(Excerpts from a dataset)
_ _ _ _

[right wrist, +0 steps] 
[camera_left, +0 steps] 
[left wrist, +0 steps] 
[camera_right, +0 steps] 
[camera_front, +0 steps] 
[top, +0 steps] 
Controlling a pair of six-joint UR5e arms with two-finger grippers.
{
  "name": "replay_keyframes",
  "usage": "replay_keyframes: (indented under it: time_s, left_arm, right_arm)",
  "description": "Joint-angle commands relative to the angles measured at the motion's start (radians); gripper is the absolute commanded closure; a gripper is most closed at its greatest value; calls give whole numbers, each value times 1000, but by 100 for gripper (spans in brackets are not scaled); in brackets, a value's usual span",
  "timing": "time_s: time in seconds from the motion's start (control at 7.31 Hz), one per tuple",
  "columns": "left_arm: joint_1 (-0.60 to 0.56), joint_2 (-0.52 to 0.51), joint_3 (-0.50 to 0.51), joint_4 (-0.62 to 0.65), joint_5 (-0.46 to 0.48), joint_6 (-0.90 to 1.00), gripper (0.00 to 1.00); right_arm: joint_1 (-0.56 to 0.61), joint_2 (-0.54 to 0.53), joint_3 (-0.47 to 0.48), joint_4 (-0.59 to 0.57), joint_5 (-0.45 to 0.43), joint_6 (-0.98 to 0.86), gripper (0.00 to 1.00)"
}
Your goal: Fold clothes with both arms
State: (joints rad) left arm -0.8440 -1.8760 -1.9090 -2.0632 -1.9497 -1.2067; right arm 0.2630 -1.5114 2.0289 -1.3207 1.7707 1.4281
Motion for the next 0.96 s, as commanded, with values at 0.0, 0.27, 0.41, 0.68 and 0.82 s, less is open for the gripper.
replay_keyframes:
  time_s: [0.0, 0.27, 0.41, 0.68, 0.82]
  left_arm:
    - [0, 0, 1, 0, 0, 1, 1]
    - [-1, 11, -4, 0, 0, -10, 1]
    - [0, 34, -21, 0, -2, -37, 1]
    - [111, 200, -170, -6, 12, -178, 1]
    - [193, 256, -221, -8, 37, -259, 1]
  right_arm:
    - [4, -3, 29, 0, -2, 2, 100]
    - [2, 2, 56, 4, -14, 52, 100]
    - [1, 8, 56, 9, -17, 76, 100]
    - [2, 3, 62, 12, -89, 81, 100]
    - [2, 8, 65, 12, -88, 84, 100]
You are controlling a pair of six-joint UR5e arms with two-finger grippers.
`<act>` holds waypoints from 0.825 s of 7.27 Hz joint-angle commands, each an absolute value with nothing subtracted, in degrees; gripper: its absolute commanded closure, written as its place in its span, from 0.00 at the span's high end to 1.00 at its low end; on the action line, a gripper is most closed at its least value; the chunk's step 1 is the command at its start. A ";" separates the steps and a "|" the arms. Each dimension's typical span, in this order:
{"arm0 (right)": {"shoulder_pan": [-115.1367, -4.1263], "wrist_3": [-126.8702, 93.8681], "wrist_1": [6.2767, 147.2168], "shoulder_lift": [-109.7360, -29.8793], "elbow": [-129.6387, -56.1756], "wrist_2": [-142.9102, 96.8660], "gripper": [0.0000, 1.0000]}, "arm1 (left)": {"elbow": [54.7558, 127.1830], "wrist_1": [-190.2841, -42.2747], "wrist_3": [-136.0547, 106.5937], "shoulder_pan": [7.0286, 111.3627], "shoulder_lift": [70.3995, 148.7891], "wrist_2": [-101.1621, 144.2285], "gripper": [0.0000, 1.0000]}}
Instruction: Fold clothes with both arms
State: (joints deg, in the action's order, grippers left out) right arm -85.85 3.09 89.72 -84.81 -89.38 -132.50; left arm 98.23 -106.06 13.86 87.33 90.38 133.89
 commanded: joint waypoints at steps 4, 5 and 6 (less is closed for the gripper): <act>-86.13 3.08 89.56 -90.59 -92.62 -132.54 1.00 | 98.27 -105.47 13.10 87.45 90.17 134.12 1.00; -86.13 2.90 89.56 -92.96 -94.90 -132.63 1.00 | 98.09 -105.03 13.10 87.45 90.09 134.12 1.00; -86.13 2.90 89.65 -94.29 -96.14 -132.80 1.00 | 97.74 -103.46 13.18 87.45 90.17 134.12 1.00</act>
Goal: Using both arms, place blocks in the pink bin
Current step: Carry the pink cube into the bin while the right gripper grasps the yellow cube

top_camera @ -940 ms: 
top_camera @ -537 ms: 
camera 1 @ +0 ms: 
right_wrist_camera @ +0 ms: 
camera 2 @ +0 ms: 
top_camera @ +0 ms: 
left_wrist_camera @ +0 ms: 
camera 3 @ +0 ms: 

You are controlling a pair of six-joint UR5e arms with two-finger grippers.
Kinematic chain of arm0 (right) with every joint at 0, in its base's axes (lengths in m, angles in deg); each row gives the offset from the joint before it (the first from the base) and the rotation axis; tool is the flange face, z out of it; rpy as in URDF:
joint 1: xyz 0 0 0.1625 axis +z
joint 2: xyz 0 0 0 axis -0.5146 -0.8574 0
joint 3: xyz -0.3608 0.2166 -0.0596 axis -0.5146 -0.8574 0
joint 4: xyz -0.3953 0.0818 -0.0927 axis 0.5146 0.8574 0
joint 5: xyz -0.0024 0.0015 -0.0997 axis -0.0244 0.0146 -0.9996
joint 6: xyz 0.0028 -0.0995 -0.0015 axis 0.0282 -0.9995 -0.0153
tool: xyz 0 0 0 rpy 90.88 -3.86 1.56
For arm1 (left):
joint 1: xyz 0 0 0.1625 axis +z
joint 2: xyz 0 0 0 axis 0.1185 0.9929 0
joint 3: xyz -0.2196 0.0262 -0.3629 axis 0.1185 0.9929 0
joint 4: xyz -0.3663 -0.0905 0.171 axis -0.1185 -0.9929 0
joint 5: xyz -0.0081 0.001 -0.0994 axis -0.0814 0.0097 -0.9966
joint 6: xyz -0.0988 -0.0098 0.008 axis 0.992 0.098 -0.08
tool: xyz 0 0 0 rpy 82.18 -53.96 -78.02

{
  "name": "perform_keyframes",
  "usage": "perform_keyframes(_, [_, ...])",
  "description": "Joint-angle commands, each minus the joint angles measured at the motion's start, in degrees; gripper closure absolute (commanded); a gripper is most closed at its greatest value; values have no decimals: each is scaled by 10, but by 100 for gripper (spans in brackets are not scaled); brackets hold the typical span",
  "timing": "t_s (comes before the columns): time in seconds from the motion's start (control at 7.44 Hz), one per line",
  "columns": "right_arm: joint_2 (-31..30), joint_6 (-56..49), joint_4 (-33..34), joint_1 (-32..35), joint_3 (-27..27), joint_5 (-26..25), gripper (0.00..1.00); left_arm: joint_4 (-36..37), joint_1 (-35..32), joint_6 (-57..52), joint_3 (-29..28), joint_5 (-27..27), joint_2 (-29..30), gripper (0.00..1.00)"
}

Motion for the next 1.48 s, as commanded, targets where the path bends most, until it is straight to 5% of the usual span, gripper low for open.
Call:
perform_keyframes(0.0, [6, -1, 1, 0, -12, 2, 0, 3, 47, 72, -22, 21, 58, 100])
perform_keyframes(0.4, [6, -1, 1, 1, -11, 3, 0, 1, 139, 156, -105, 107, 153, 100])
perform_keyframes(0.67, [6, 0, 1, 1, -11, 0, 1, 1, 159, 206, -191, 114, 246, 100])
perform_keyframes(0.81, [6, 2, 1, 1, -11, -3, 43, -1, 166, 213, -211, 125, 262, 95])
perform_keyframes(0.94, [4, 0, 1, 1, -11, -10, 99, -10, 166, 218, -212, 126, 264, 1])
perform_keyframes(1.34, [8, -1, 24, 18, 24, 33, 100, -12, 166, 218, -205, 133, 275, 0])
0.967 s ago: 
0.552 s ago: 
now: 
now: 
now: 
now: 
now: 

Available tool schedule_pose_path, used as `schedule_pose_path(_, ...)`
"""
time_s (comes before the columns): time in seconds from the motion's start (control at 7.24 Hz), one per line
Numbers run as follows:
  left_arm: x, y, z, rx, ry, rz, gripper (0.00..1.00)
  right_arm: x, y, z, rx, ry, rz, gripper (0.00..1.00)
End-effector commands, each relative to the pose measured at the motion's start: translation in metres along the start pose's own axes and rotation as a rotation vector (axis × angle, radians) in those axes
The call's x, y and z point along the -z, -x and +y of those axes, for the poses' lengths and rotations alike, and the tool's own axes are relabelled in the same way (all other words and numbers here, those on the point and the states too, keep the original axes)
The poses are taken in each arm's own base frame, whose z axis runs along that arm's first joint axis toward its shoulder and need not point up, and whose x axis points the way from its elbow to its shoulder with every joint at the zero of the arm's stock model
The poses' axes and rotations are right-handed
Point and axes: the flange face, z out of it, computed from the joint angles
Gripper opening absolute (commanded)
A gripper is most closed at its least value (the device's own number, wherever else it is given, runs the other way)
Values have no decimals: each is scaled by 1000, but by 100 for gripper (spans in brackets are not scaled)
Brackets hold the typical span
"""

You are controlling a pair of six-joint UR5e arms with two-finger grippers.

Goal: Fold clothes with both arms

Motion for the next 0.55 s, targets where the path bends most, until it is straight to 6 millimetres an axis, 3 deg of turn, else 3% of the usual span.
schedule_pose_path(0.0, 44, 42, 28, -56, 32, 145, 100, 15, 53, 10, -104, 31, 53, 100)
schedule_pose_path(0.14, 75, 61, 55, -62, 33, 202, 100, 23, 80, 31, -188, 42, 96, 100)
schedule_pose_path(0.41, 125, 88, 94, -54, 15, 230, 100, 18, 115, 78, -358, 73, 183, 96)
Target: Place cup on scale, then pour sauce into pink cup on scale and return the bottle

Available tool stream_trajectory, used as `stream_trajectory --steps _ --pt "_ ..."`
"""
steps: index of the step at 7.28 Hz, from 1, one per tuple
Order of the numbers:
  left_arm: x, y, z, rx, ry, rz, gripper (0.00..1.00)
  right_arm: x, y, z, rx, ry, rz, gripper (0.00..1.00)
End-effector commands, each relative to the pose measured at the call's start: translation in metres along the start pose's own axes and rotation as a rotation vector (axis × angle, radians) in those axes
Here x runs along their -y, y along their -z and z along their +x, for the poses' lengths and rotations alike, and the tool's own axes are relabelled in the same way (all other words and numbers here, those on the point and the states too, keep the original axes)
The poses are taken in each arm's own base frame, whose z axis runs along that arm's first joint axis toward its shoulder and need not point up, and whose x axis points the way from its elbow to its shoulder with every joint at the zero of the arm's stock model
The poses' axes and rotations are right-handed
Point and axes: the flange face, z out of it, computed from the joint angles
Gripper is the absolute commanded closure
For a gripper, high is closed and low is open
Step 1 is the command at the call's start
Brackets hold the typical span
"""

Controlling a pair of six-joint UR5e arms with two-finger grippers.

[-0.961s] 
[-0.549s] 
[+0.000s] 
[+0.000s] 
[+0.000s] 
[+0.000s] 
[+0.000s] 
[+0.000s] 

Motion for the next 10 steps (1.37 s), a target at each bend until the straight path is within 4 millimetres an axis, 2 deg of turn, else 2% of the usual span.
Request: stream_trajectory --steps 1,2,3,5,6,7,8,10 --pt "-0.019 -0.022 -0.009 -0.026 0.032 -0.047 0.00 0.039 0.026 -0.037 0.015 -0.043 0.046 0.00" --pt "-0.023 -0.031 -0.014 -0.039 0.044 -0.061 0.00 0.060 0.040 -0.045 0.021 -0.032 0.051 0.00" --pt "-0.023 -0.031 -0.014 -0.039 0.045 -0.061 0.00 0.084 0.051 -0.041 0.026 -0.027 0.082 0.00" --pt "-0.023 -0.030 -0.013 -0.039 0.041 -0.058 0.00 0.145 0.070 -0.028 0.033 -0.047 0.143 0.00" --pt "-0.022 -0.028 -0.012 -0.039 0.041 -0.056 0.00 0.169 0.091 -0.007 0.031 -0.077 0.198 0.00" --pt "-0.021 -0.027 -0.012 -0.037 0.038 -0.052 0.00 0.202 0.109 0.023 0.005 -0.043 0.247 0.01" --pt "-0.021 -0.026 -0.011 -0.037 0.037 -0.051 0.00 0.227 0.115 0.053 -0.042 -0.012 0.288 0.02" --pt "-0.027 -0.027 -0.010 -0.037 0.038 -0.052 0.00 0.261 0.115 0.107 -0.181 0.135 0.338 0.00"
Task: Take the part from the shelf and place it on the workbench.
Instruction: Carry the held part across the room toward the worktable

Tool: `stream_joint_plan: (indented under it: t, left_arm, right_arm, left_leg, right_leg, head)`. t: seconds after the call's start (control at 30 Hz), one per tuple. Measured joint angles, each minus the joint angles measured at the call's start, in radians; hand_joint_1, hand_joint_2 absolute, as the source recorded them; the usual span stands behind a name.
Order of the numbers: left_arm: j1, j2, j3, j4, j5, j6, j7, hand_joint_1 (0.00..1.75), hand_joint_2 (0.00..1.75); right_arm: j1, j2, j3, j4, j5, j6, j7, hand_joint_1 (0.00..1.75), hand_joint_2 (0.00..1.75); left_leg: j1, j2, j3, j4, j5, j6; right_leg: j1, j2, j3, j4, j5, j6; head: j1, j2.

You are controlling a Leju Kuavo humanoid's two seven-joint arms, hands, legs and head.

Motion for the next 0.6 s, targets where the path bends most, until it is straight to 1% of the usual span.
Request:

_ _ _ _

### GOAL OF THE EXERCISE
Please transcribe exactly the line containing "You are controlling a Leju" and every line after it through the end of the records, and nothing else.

### RESPONSE BELOW
You are controlling a Leju Kuavo humanoid's two seven-joint arms, hands, legs and head.

Motion for the next 0.6 s, targets where the path bends most, until it is straight to 1% of the usual span.
Request:

Nothing else is part of this output.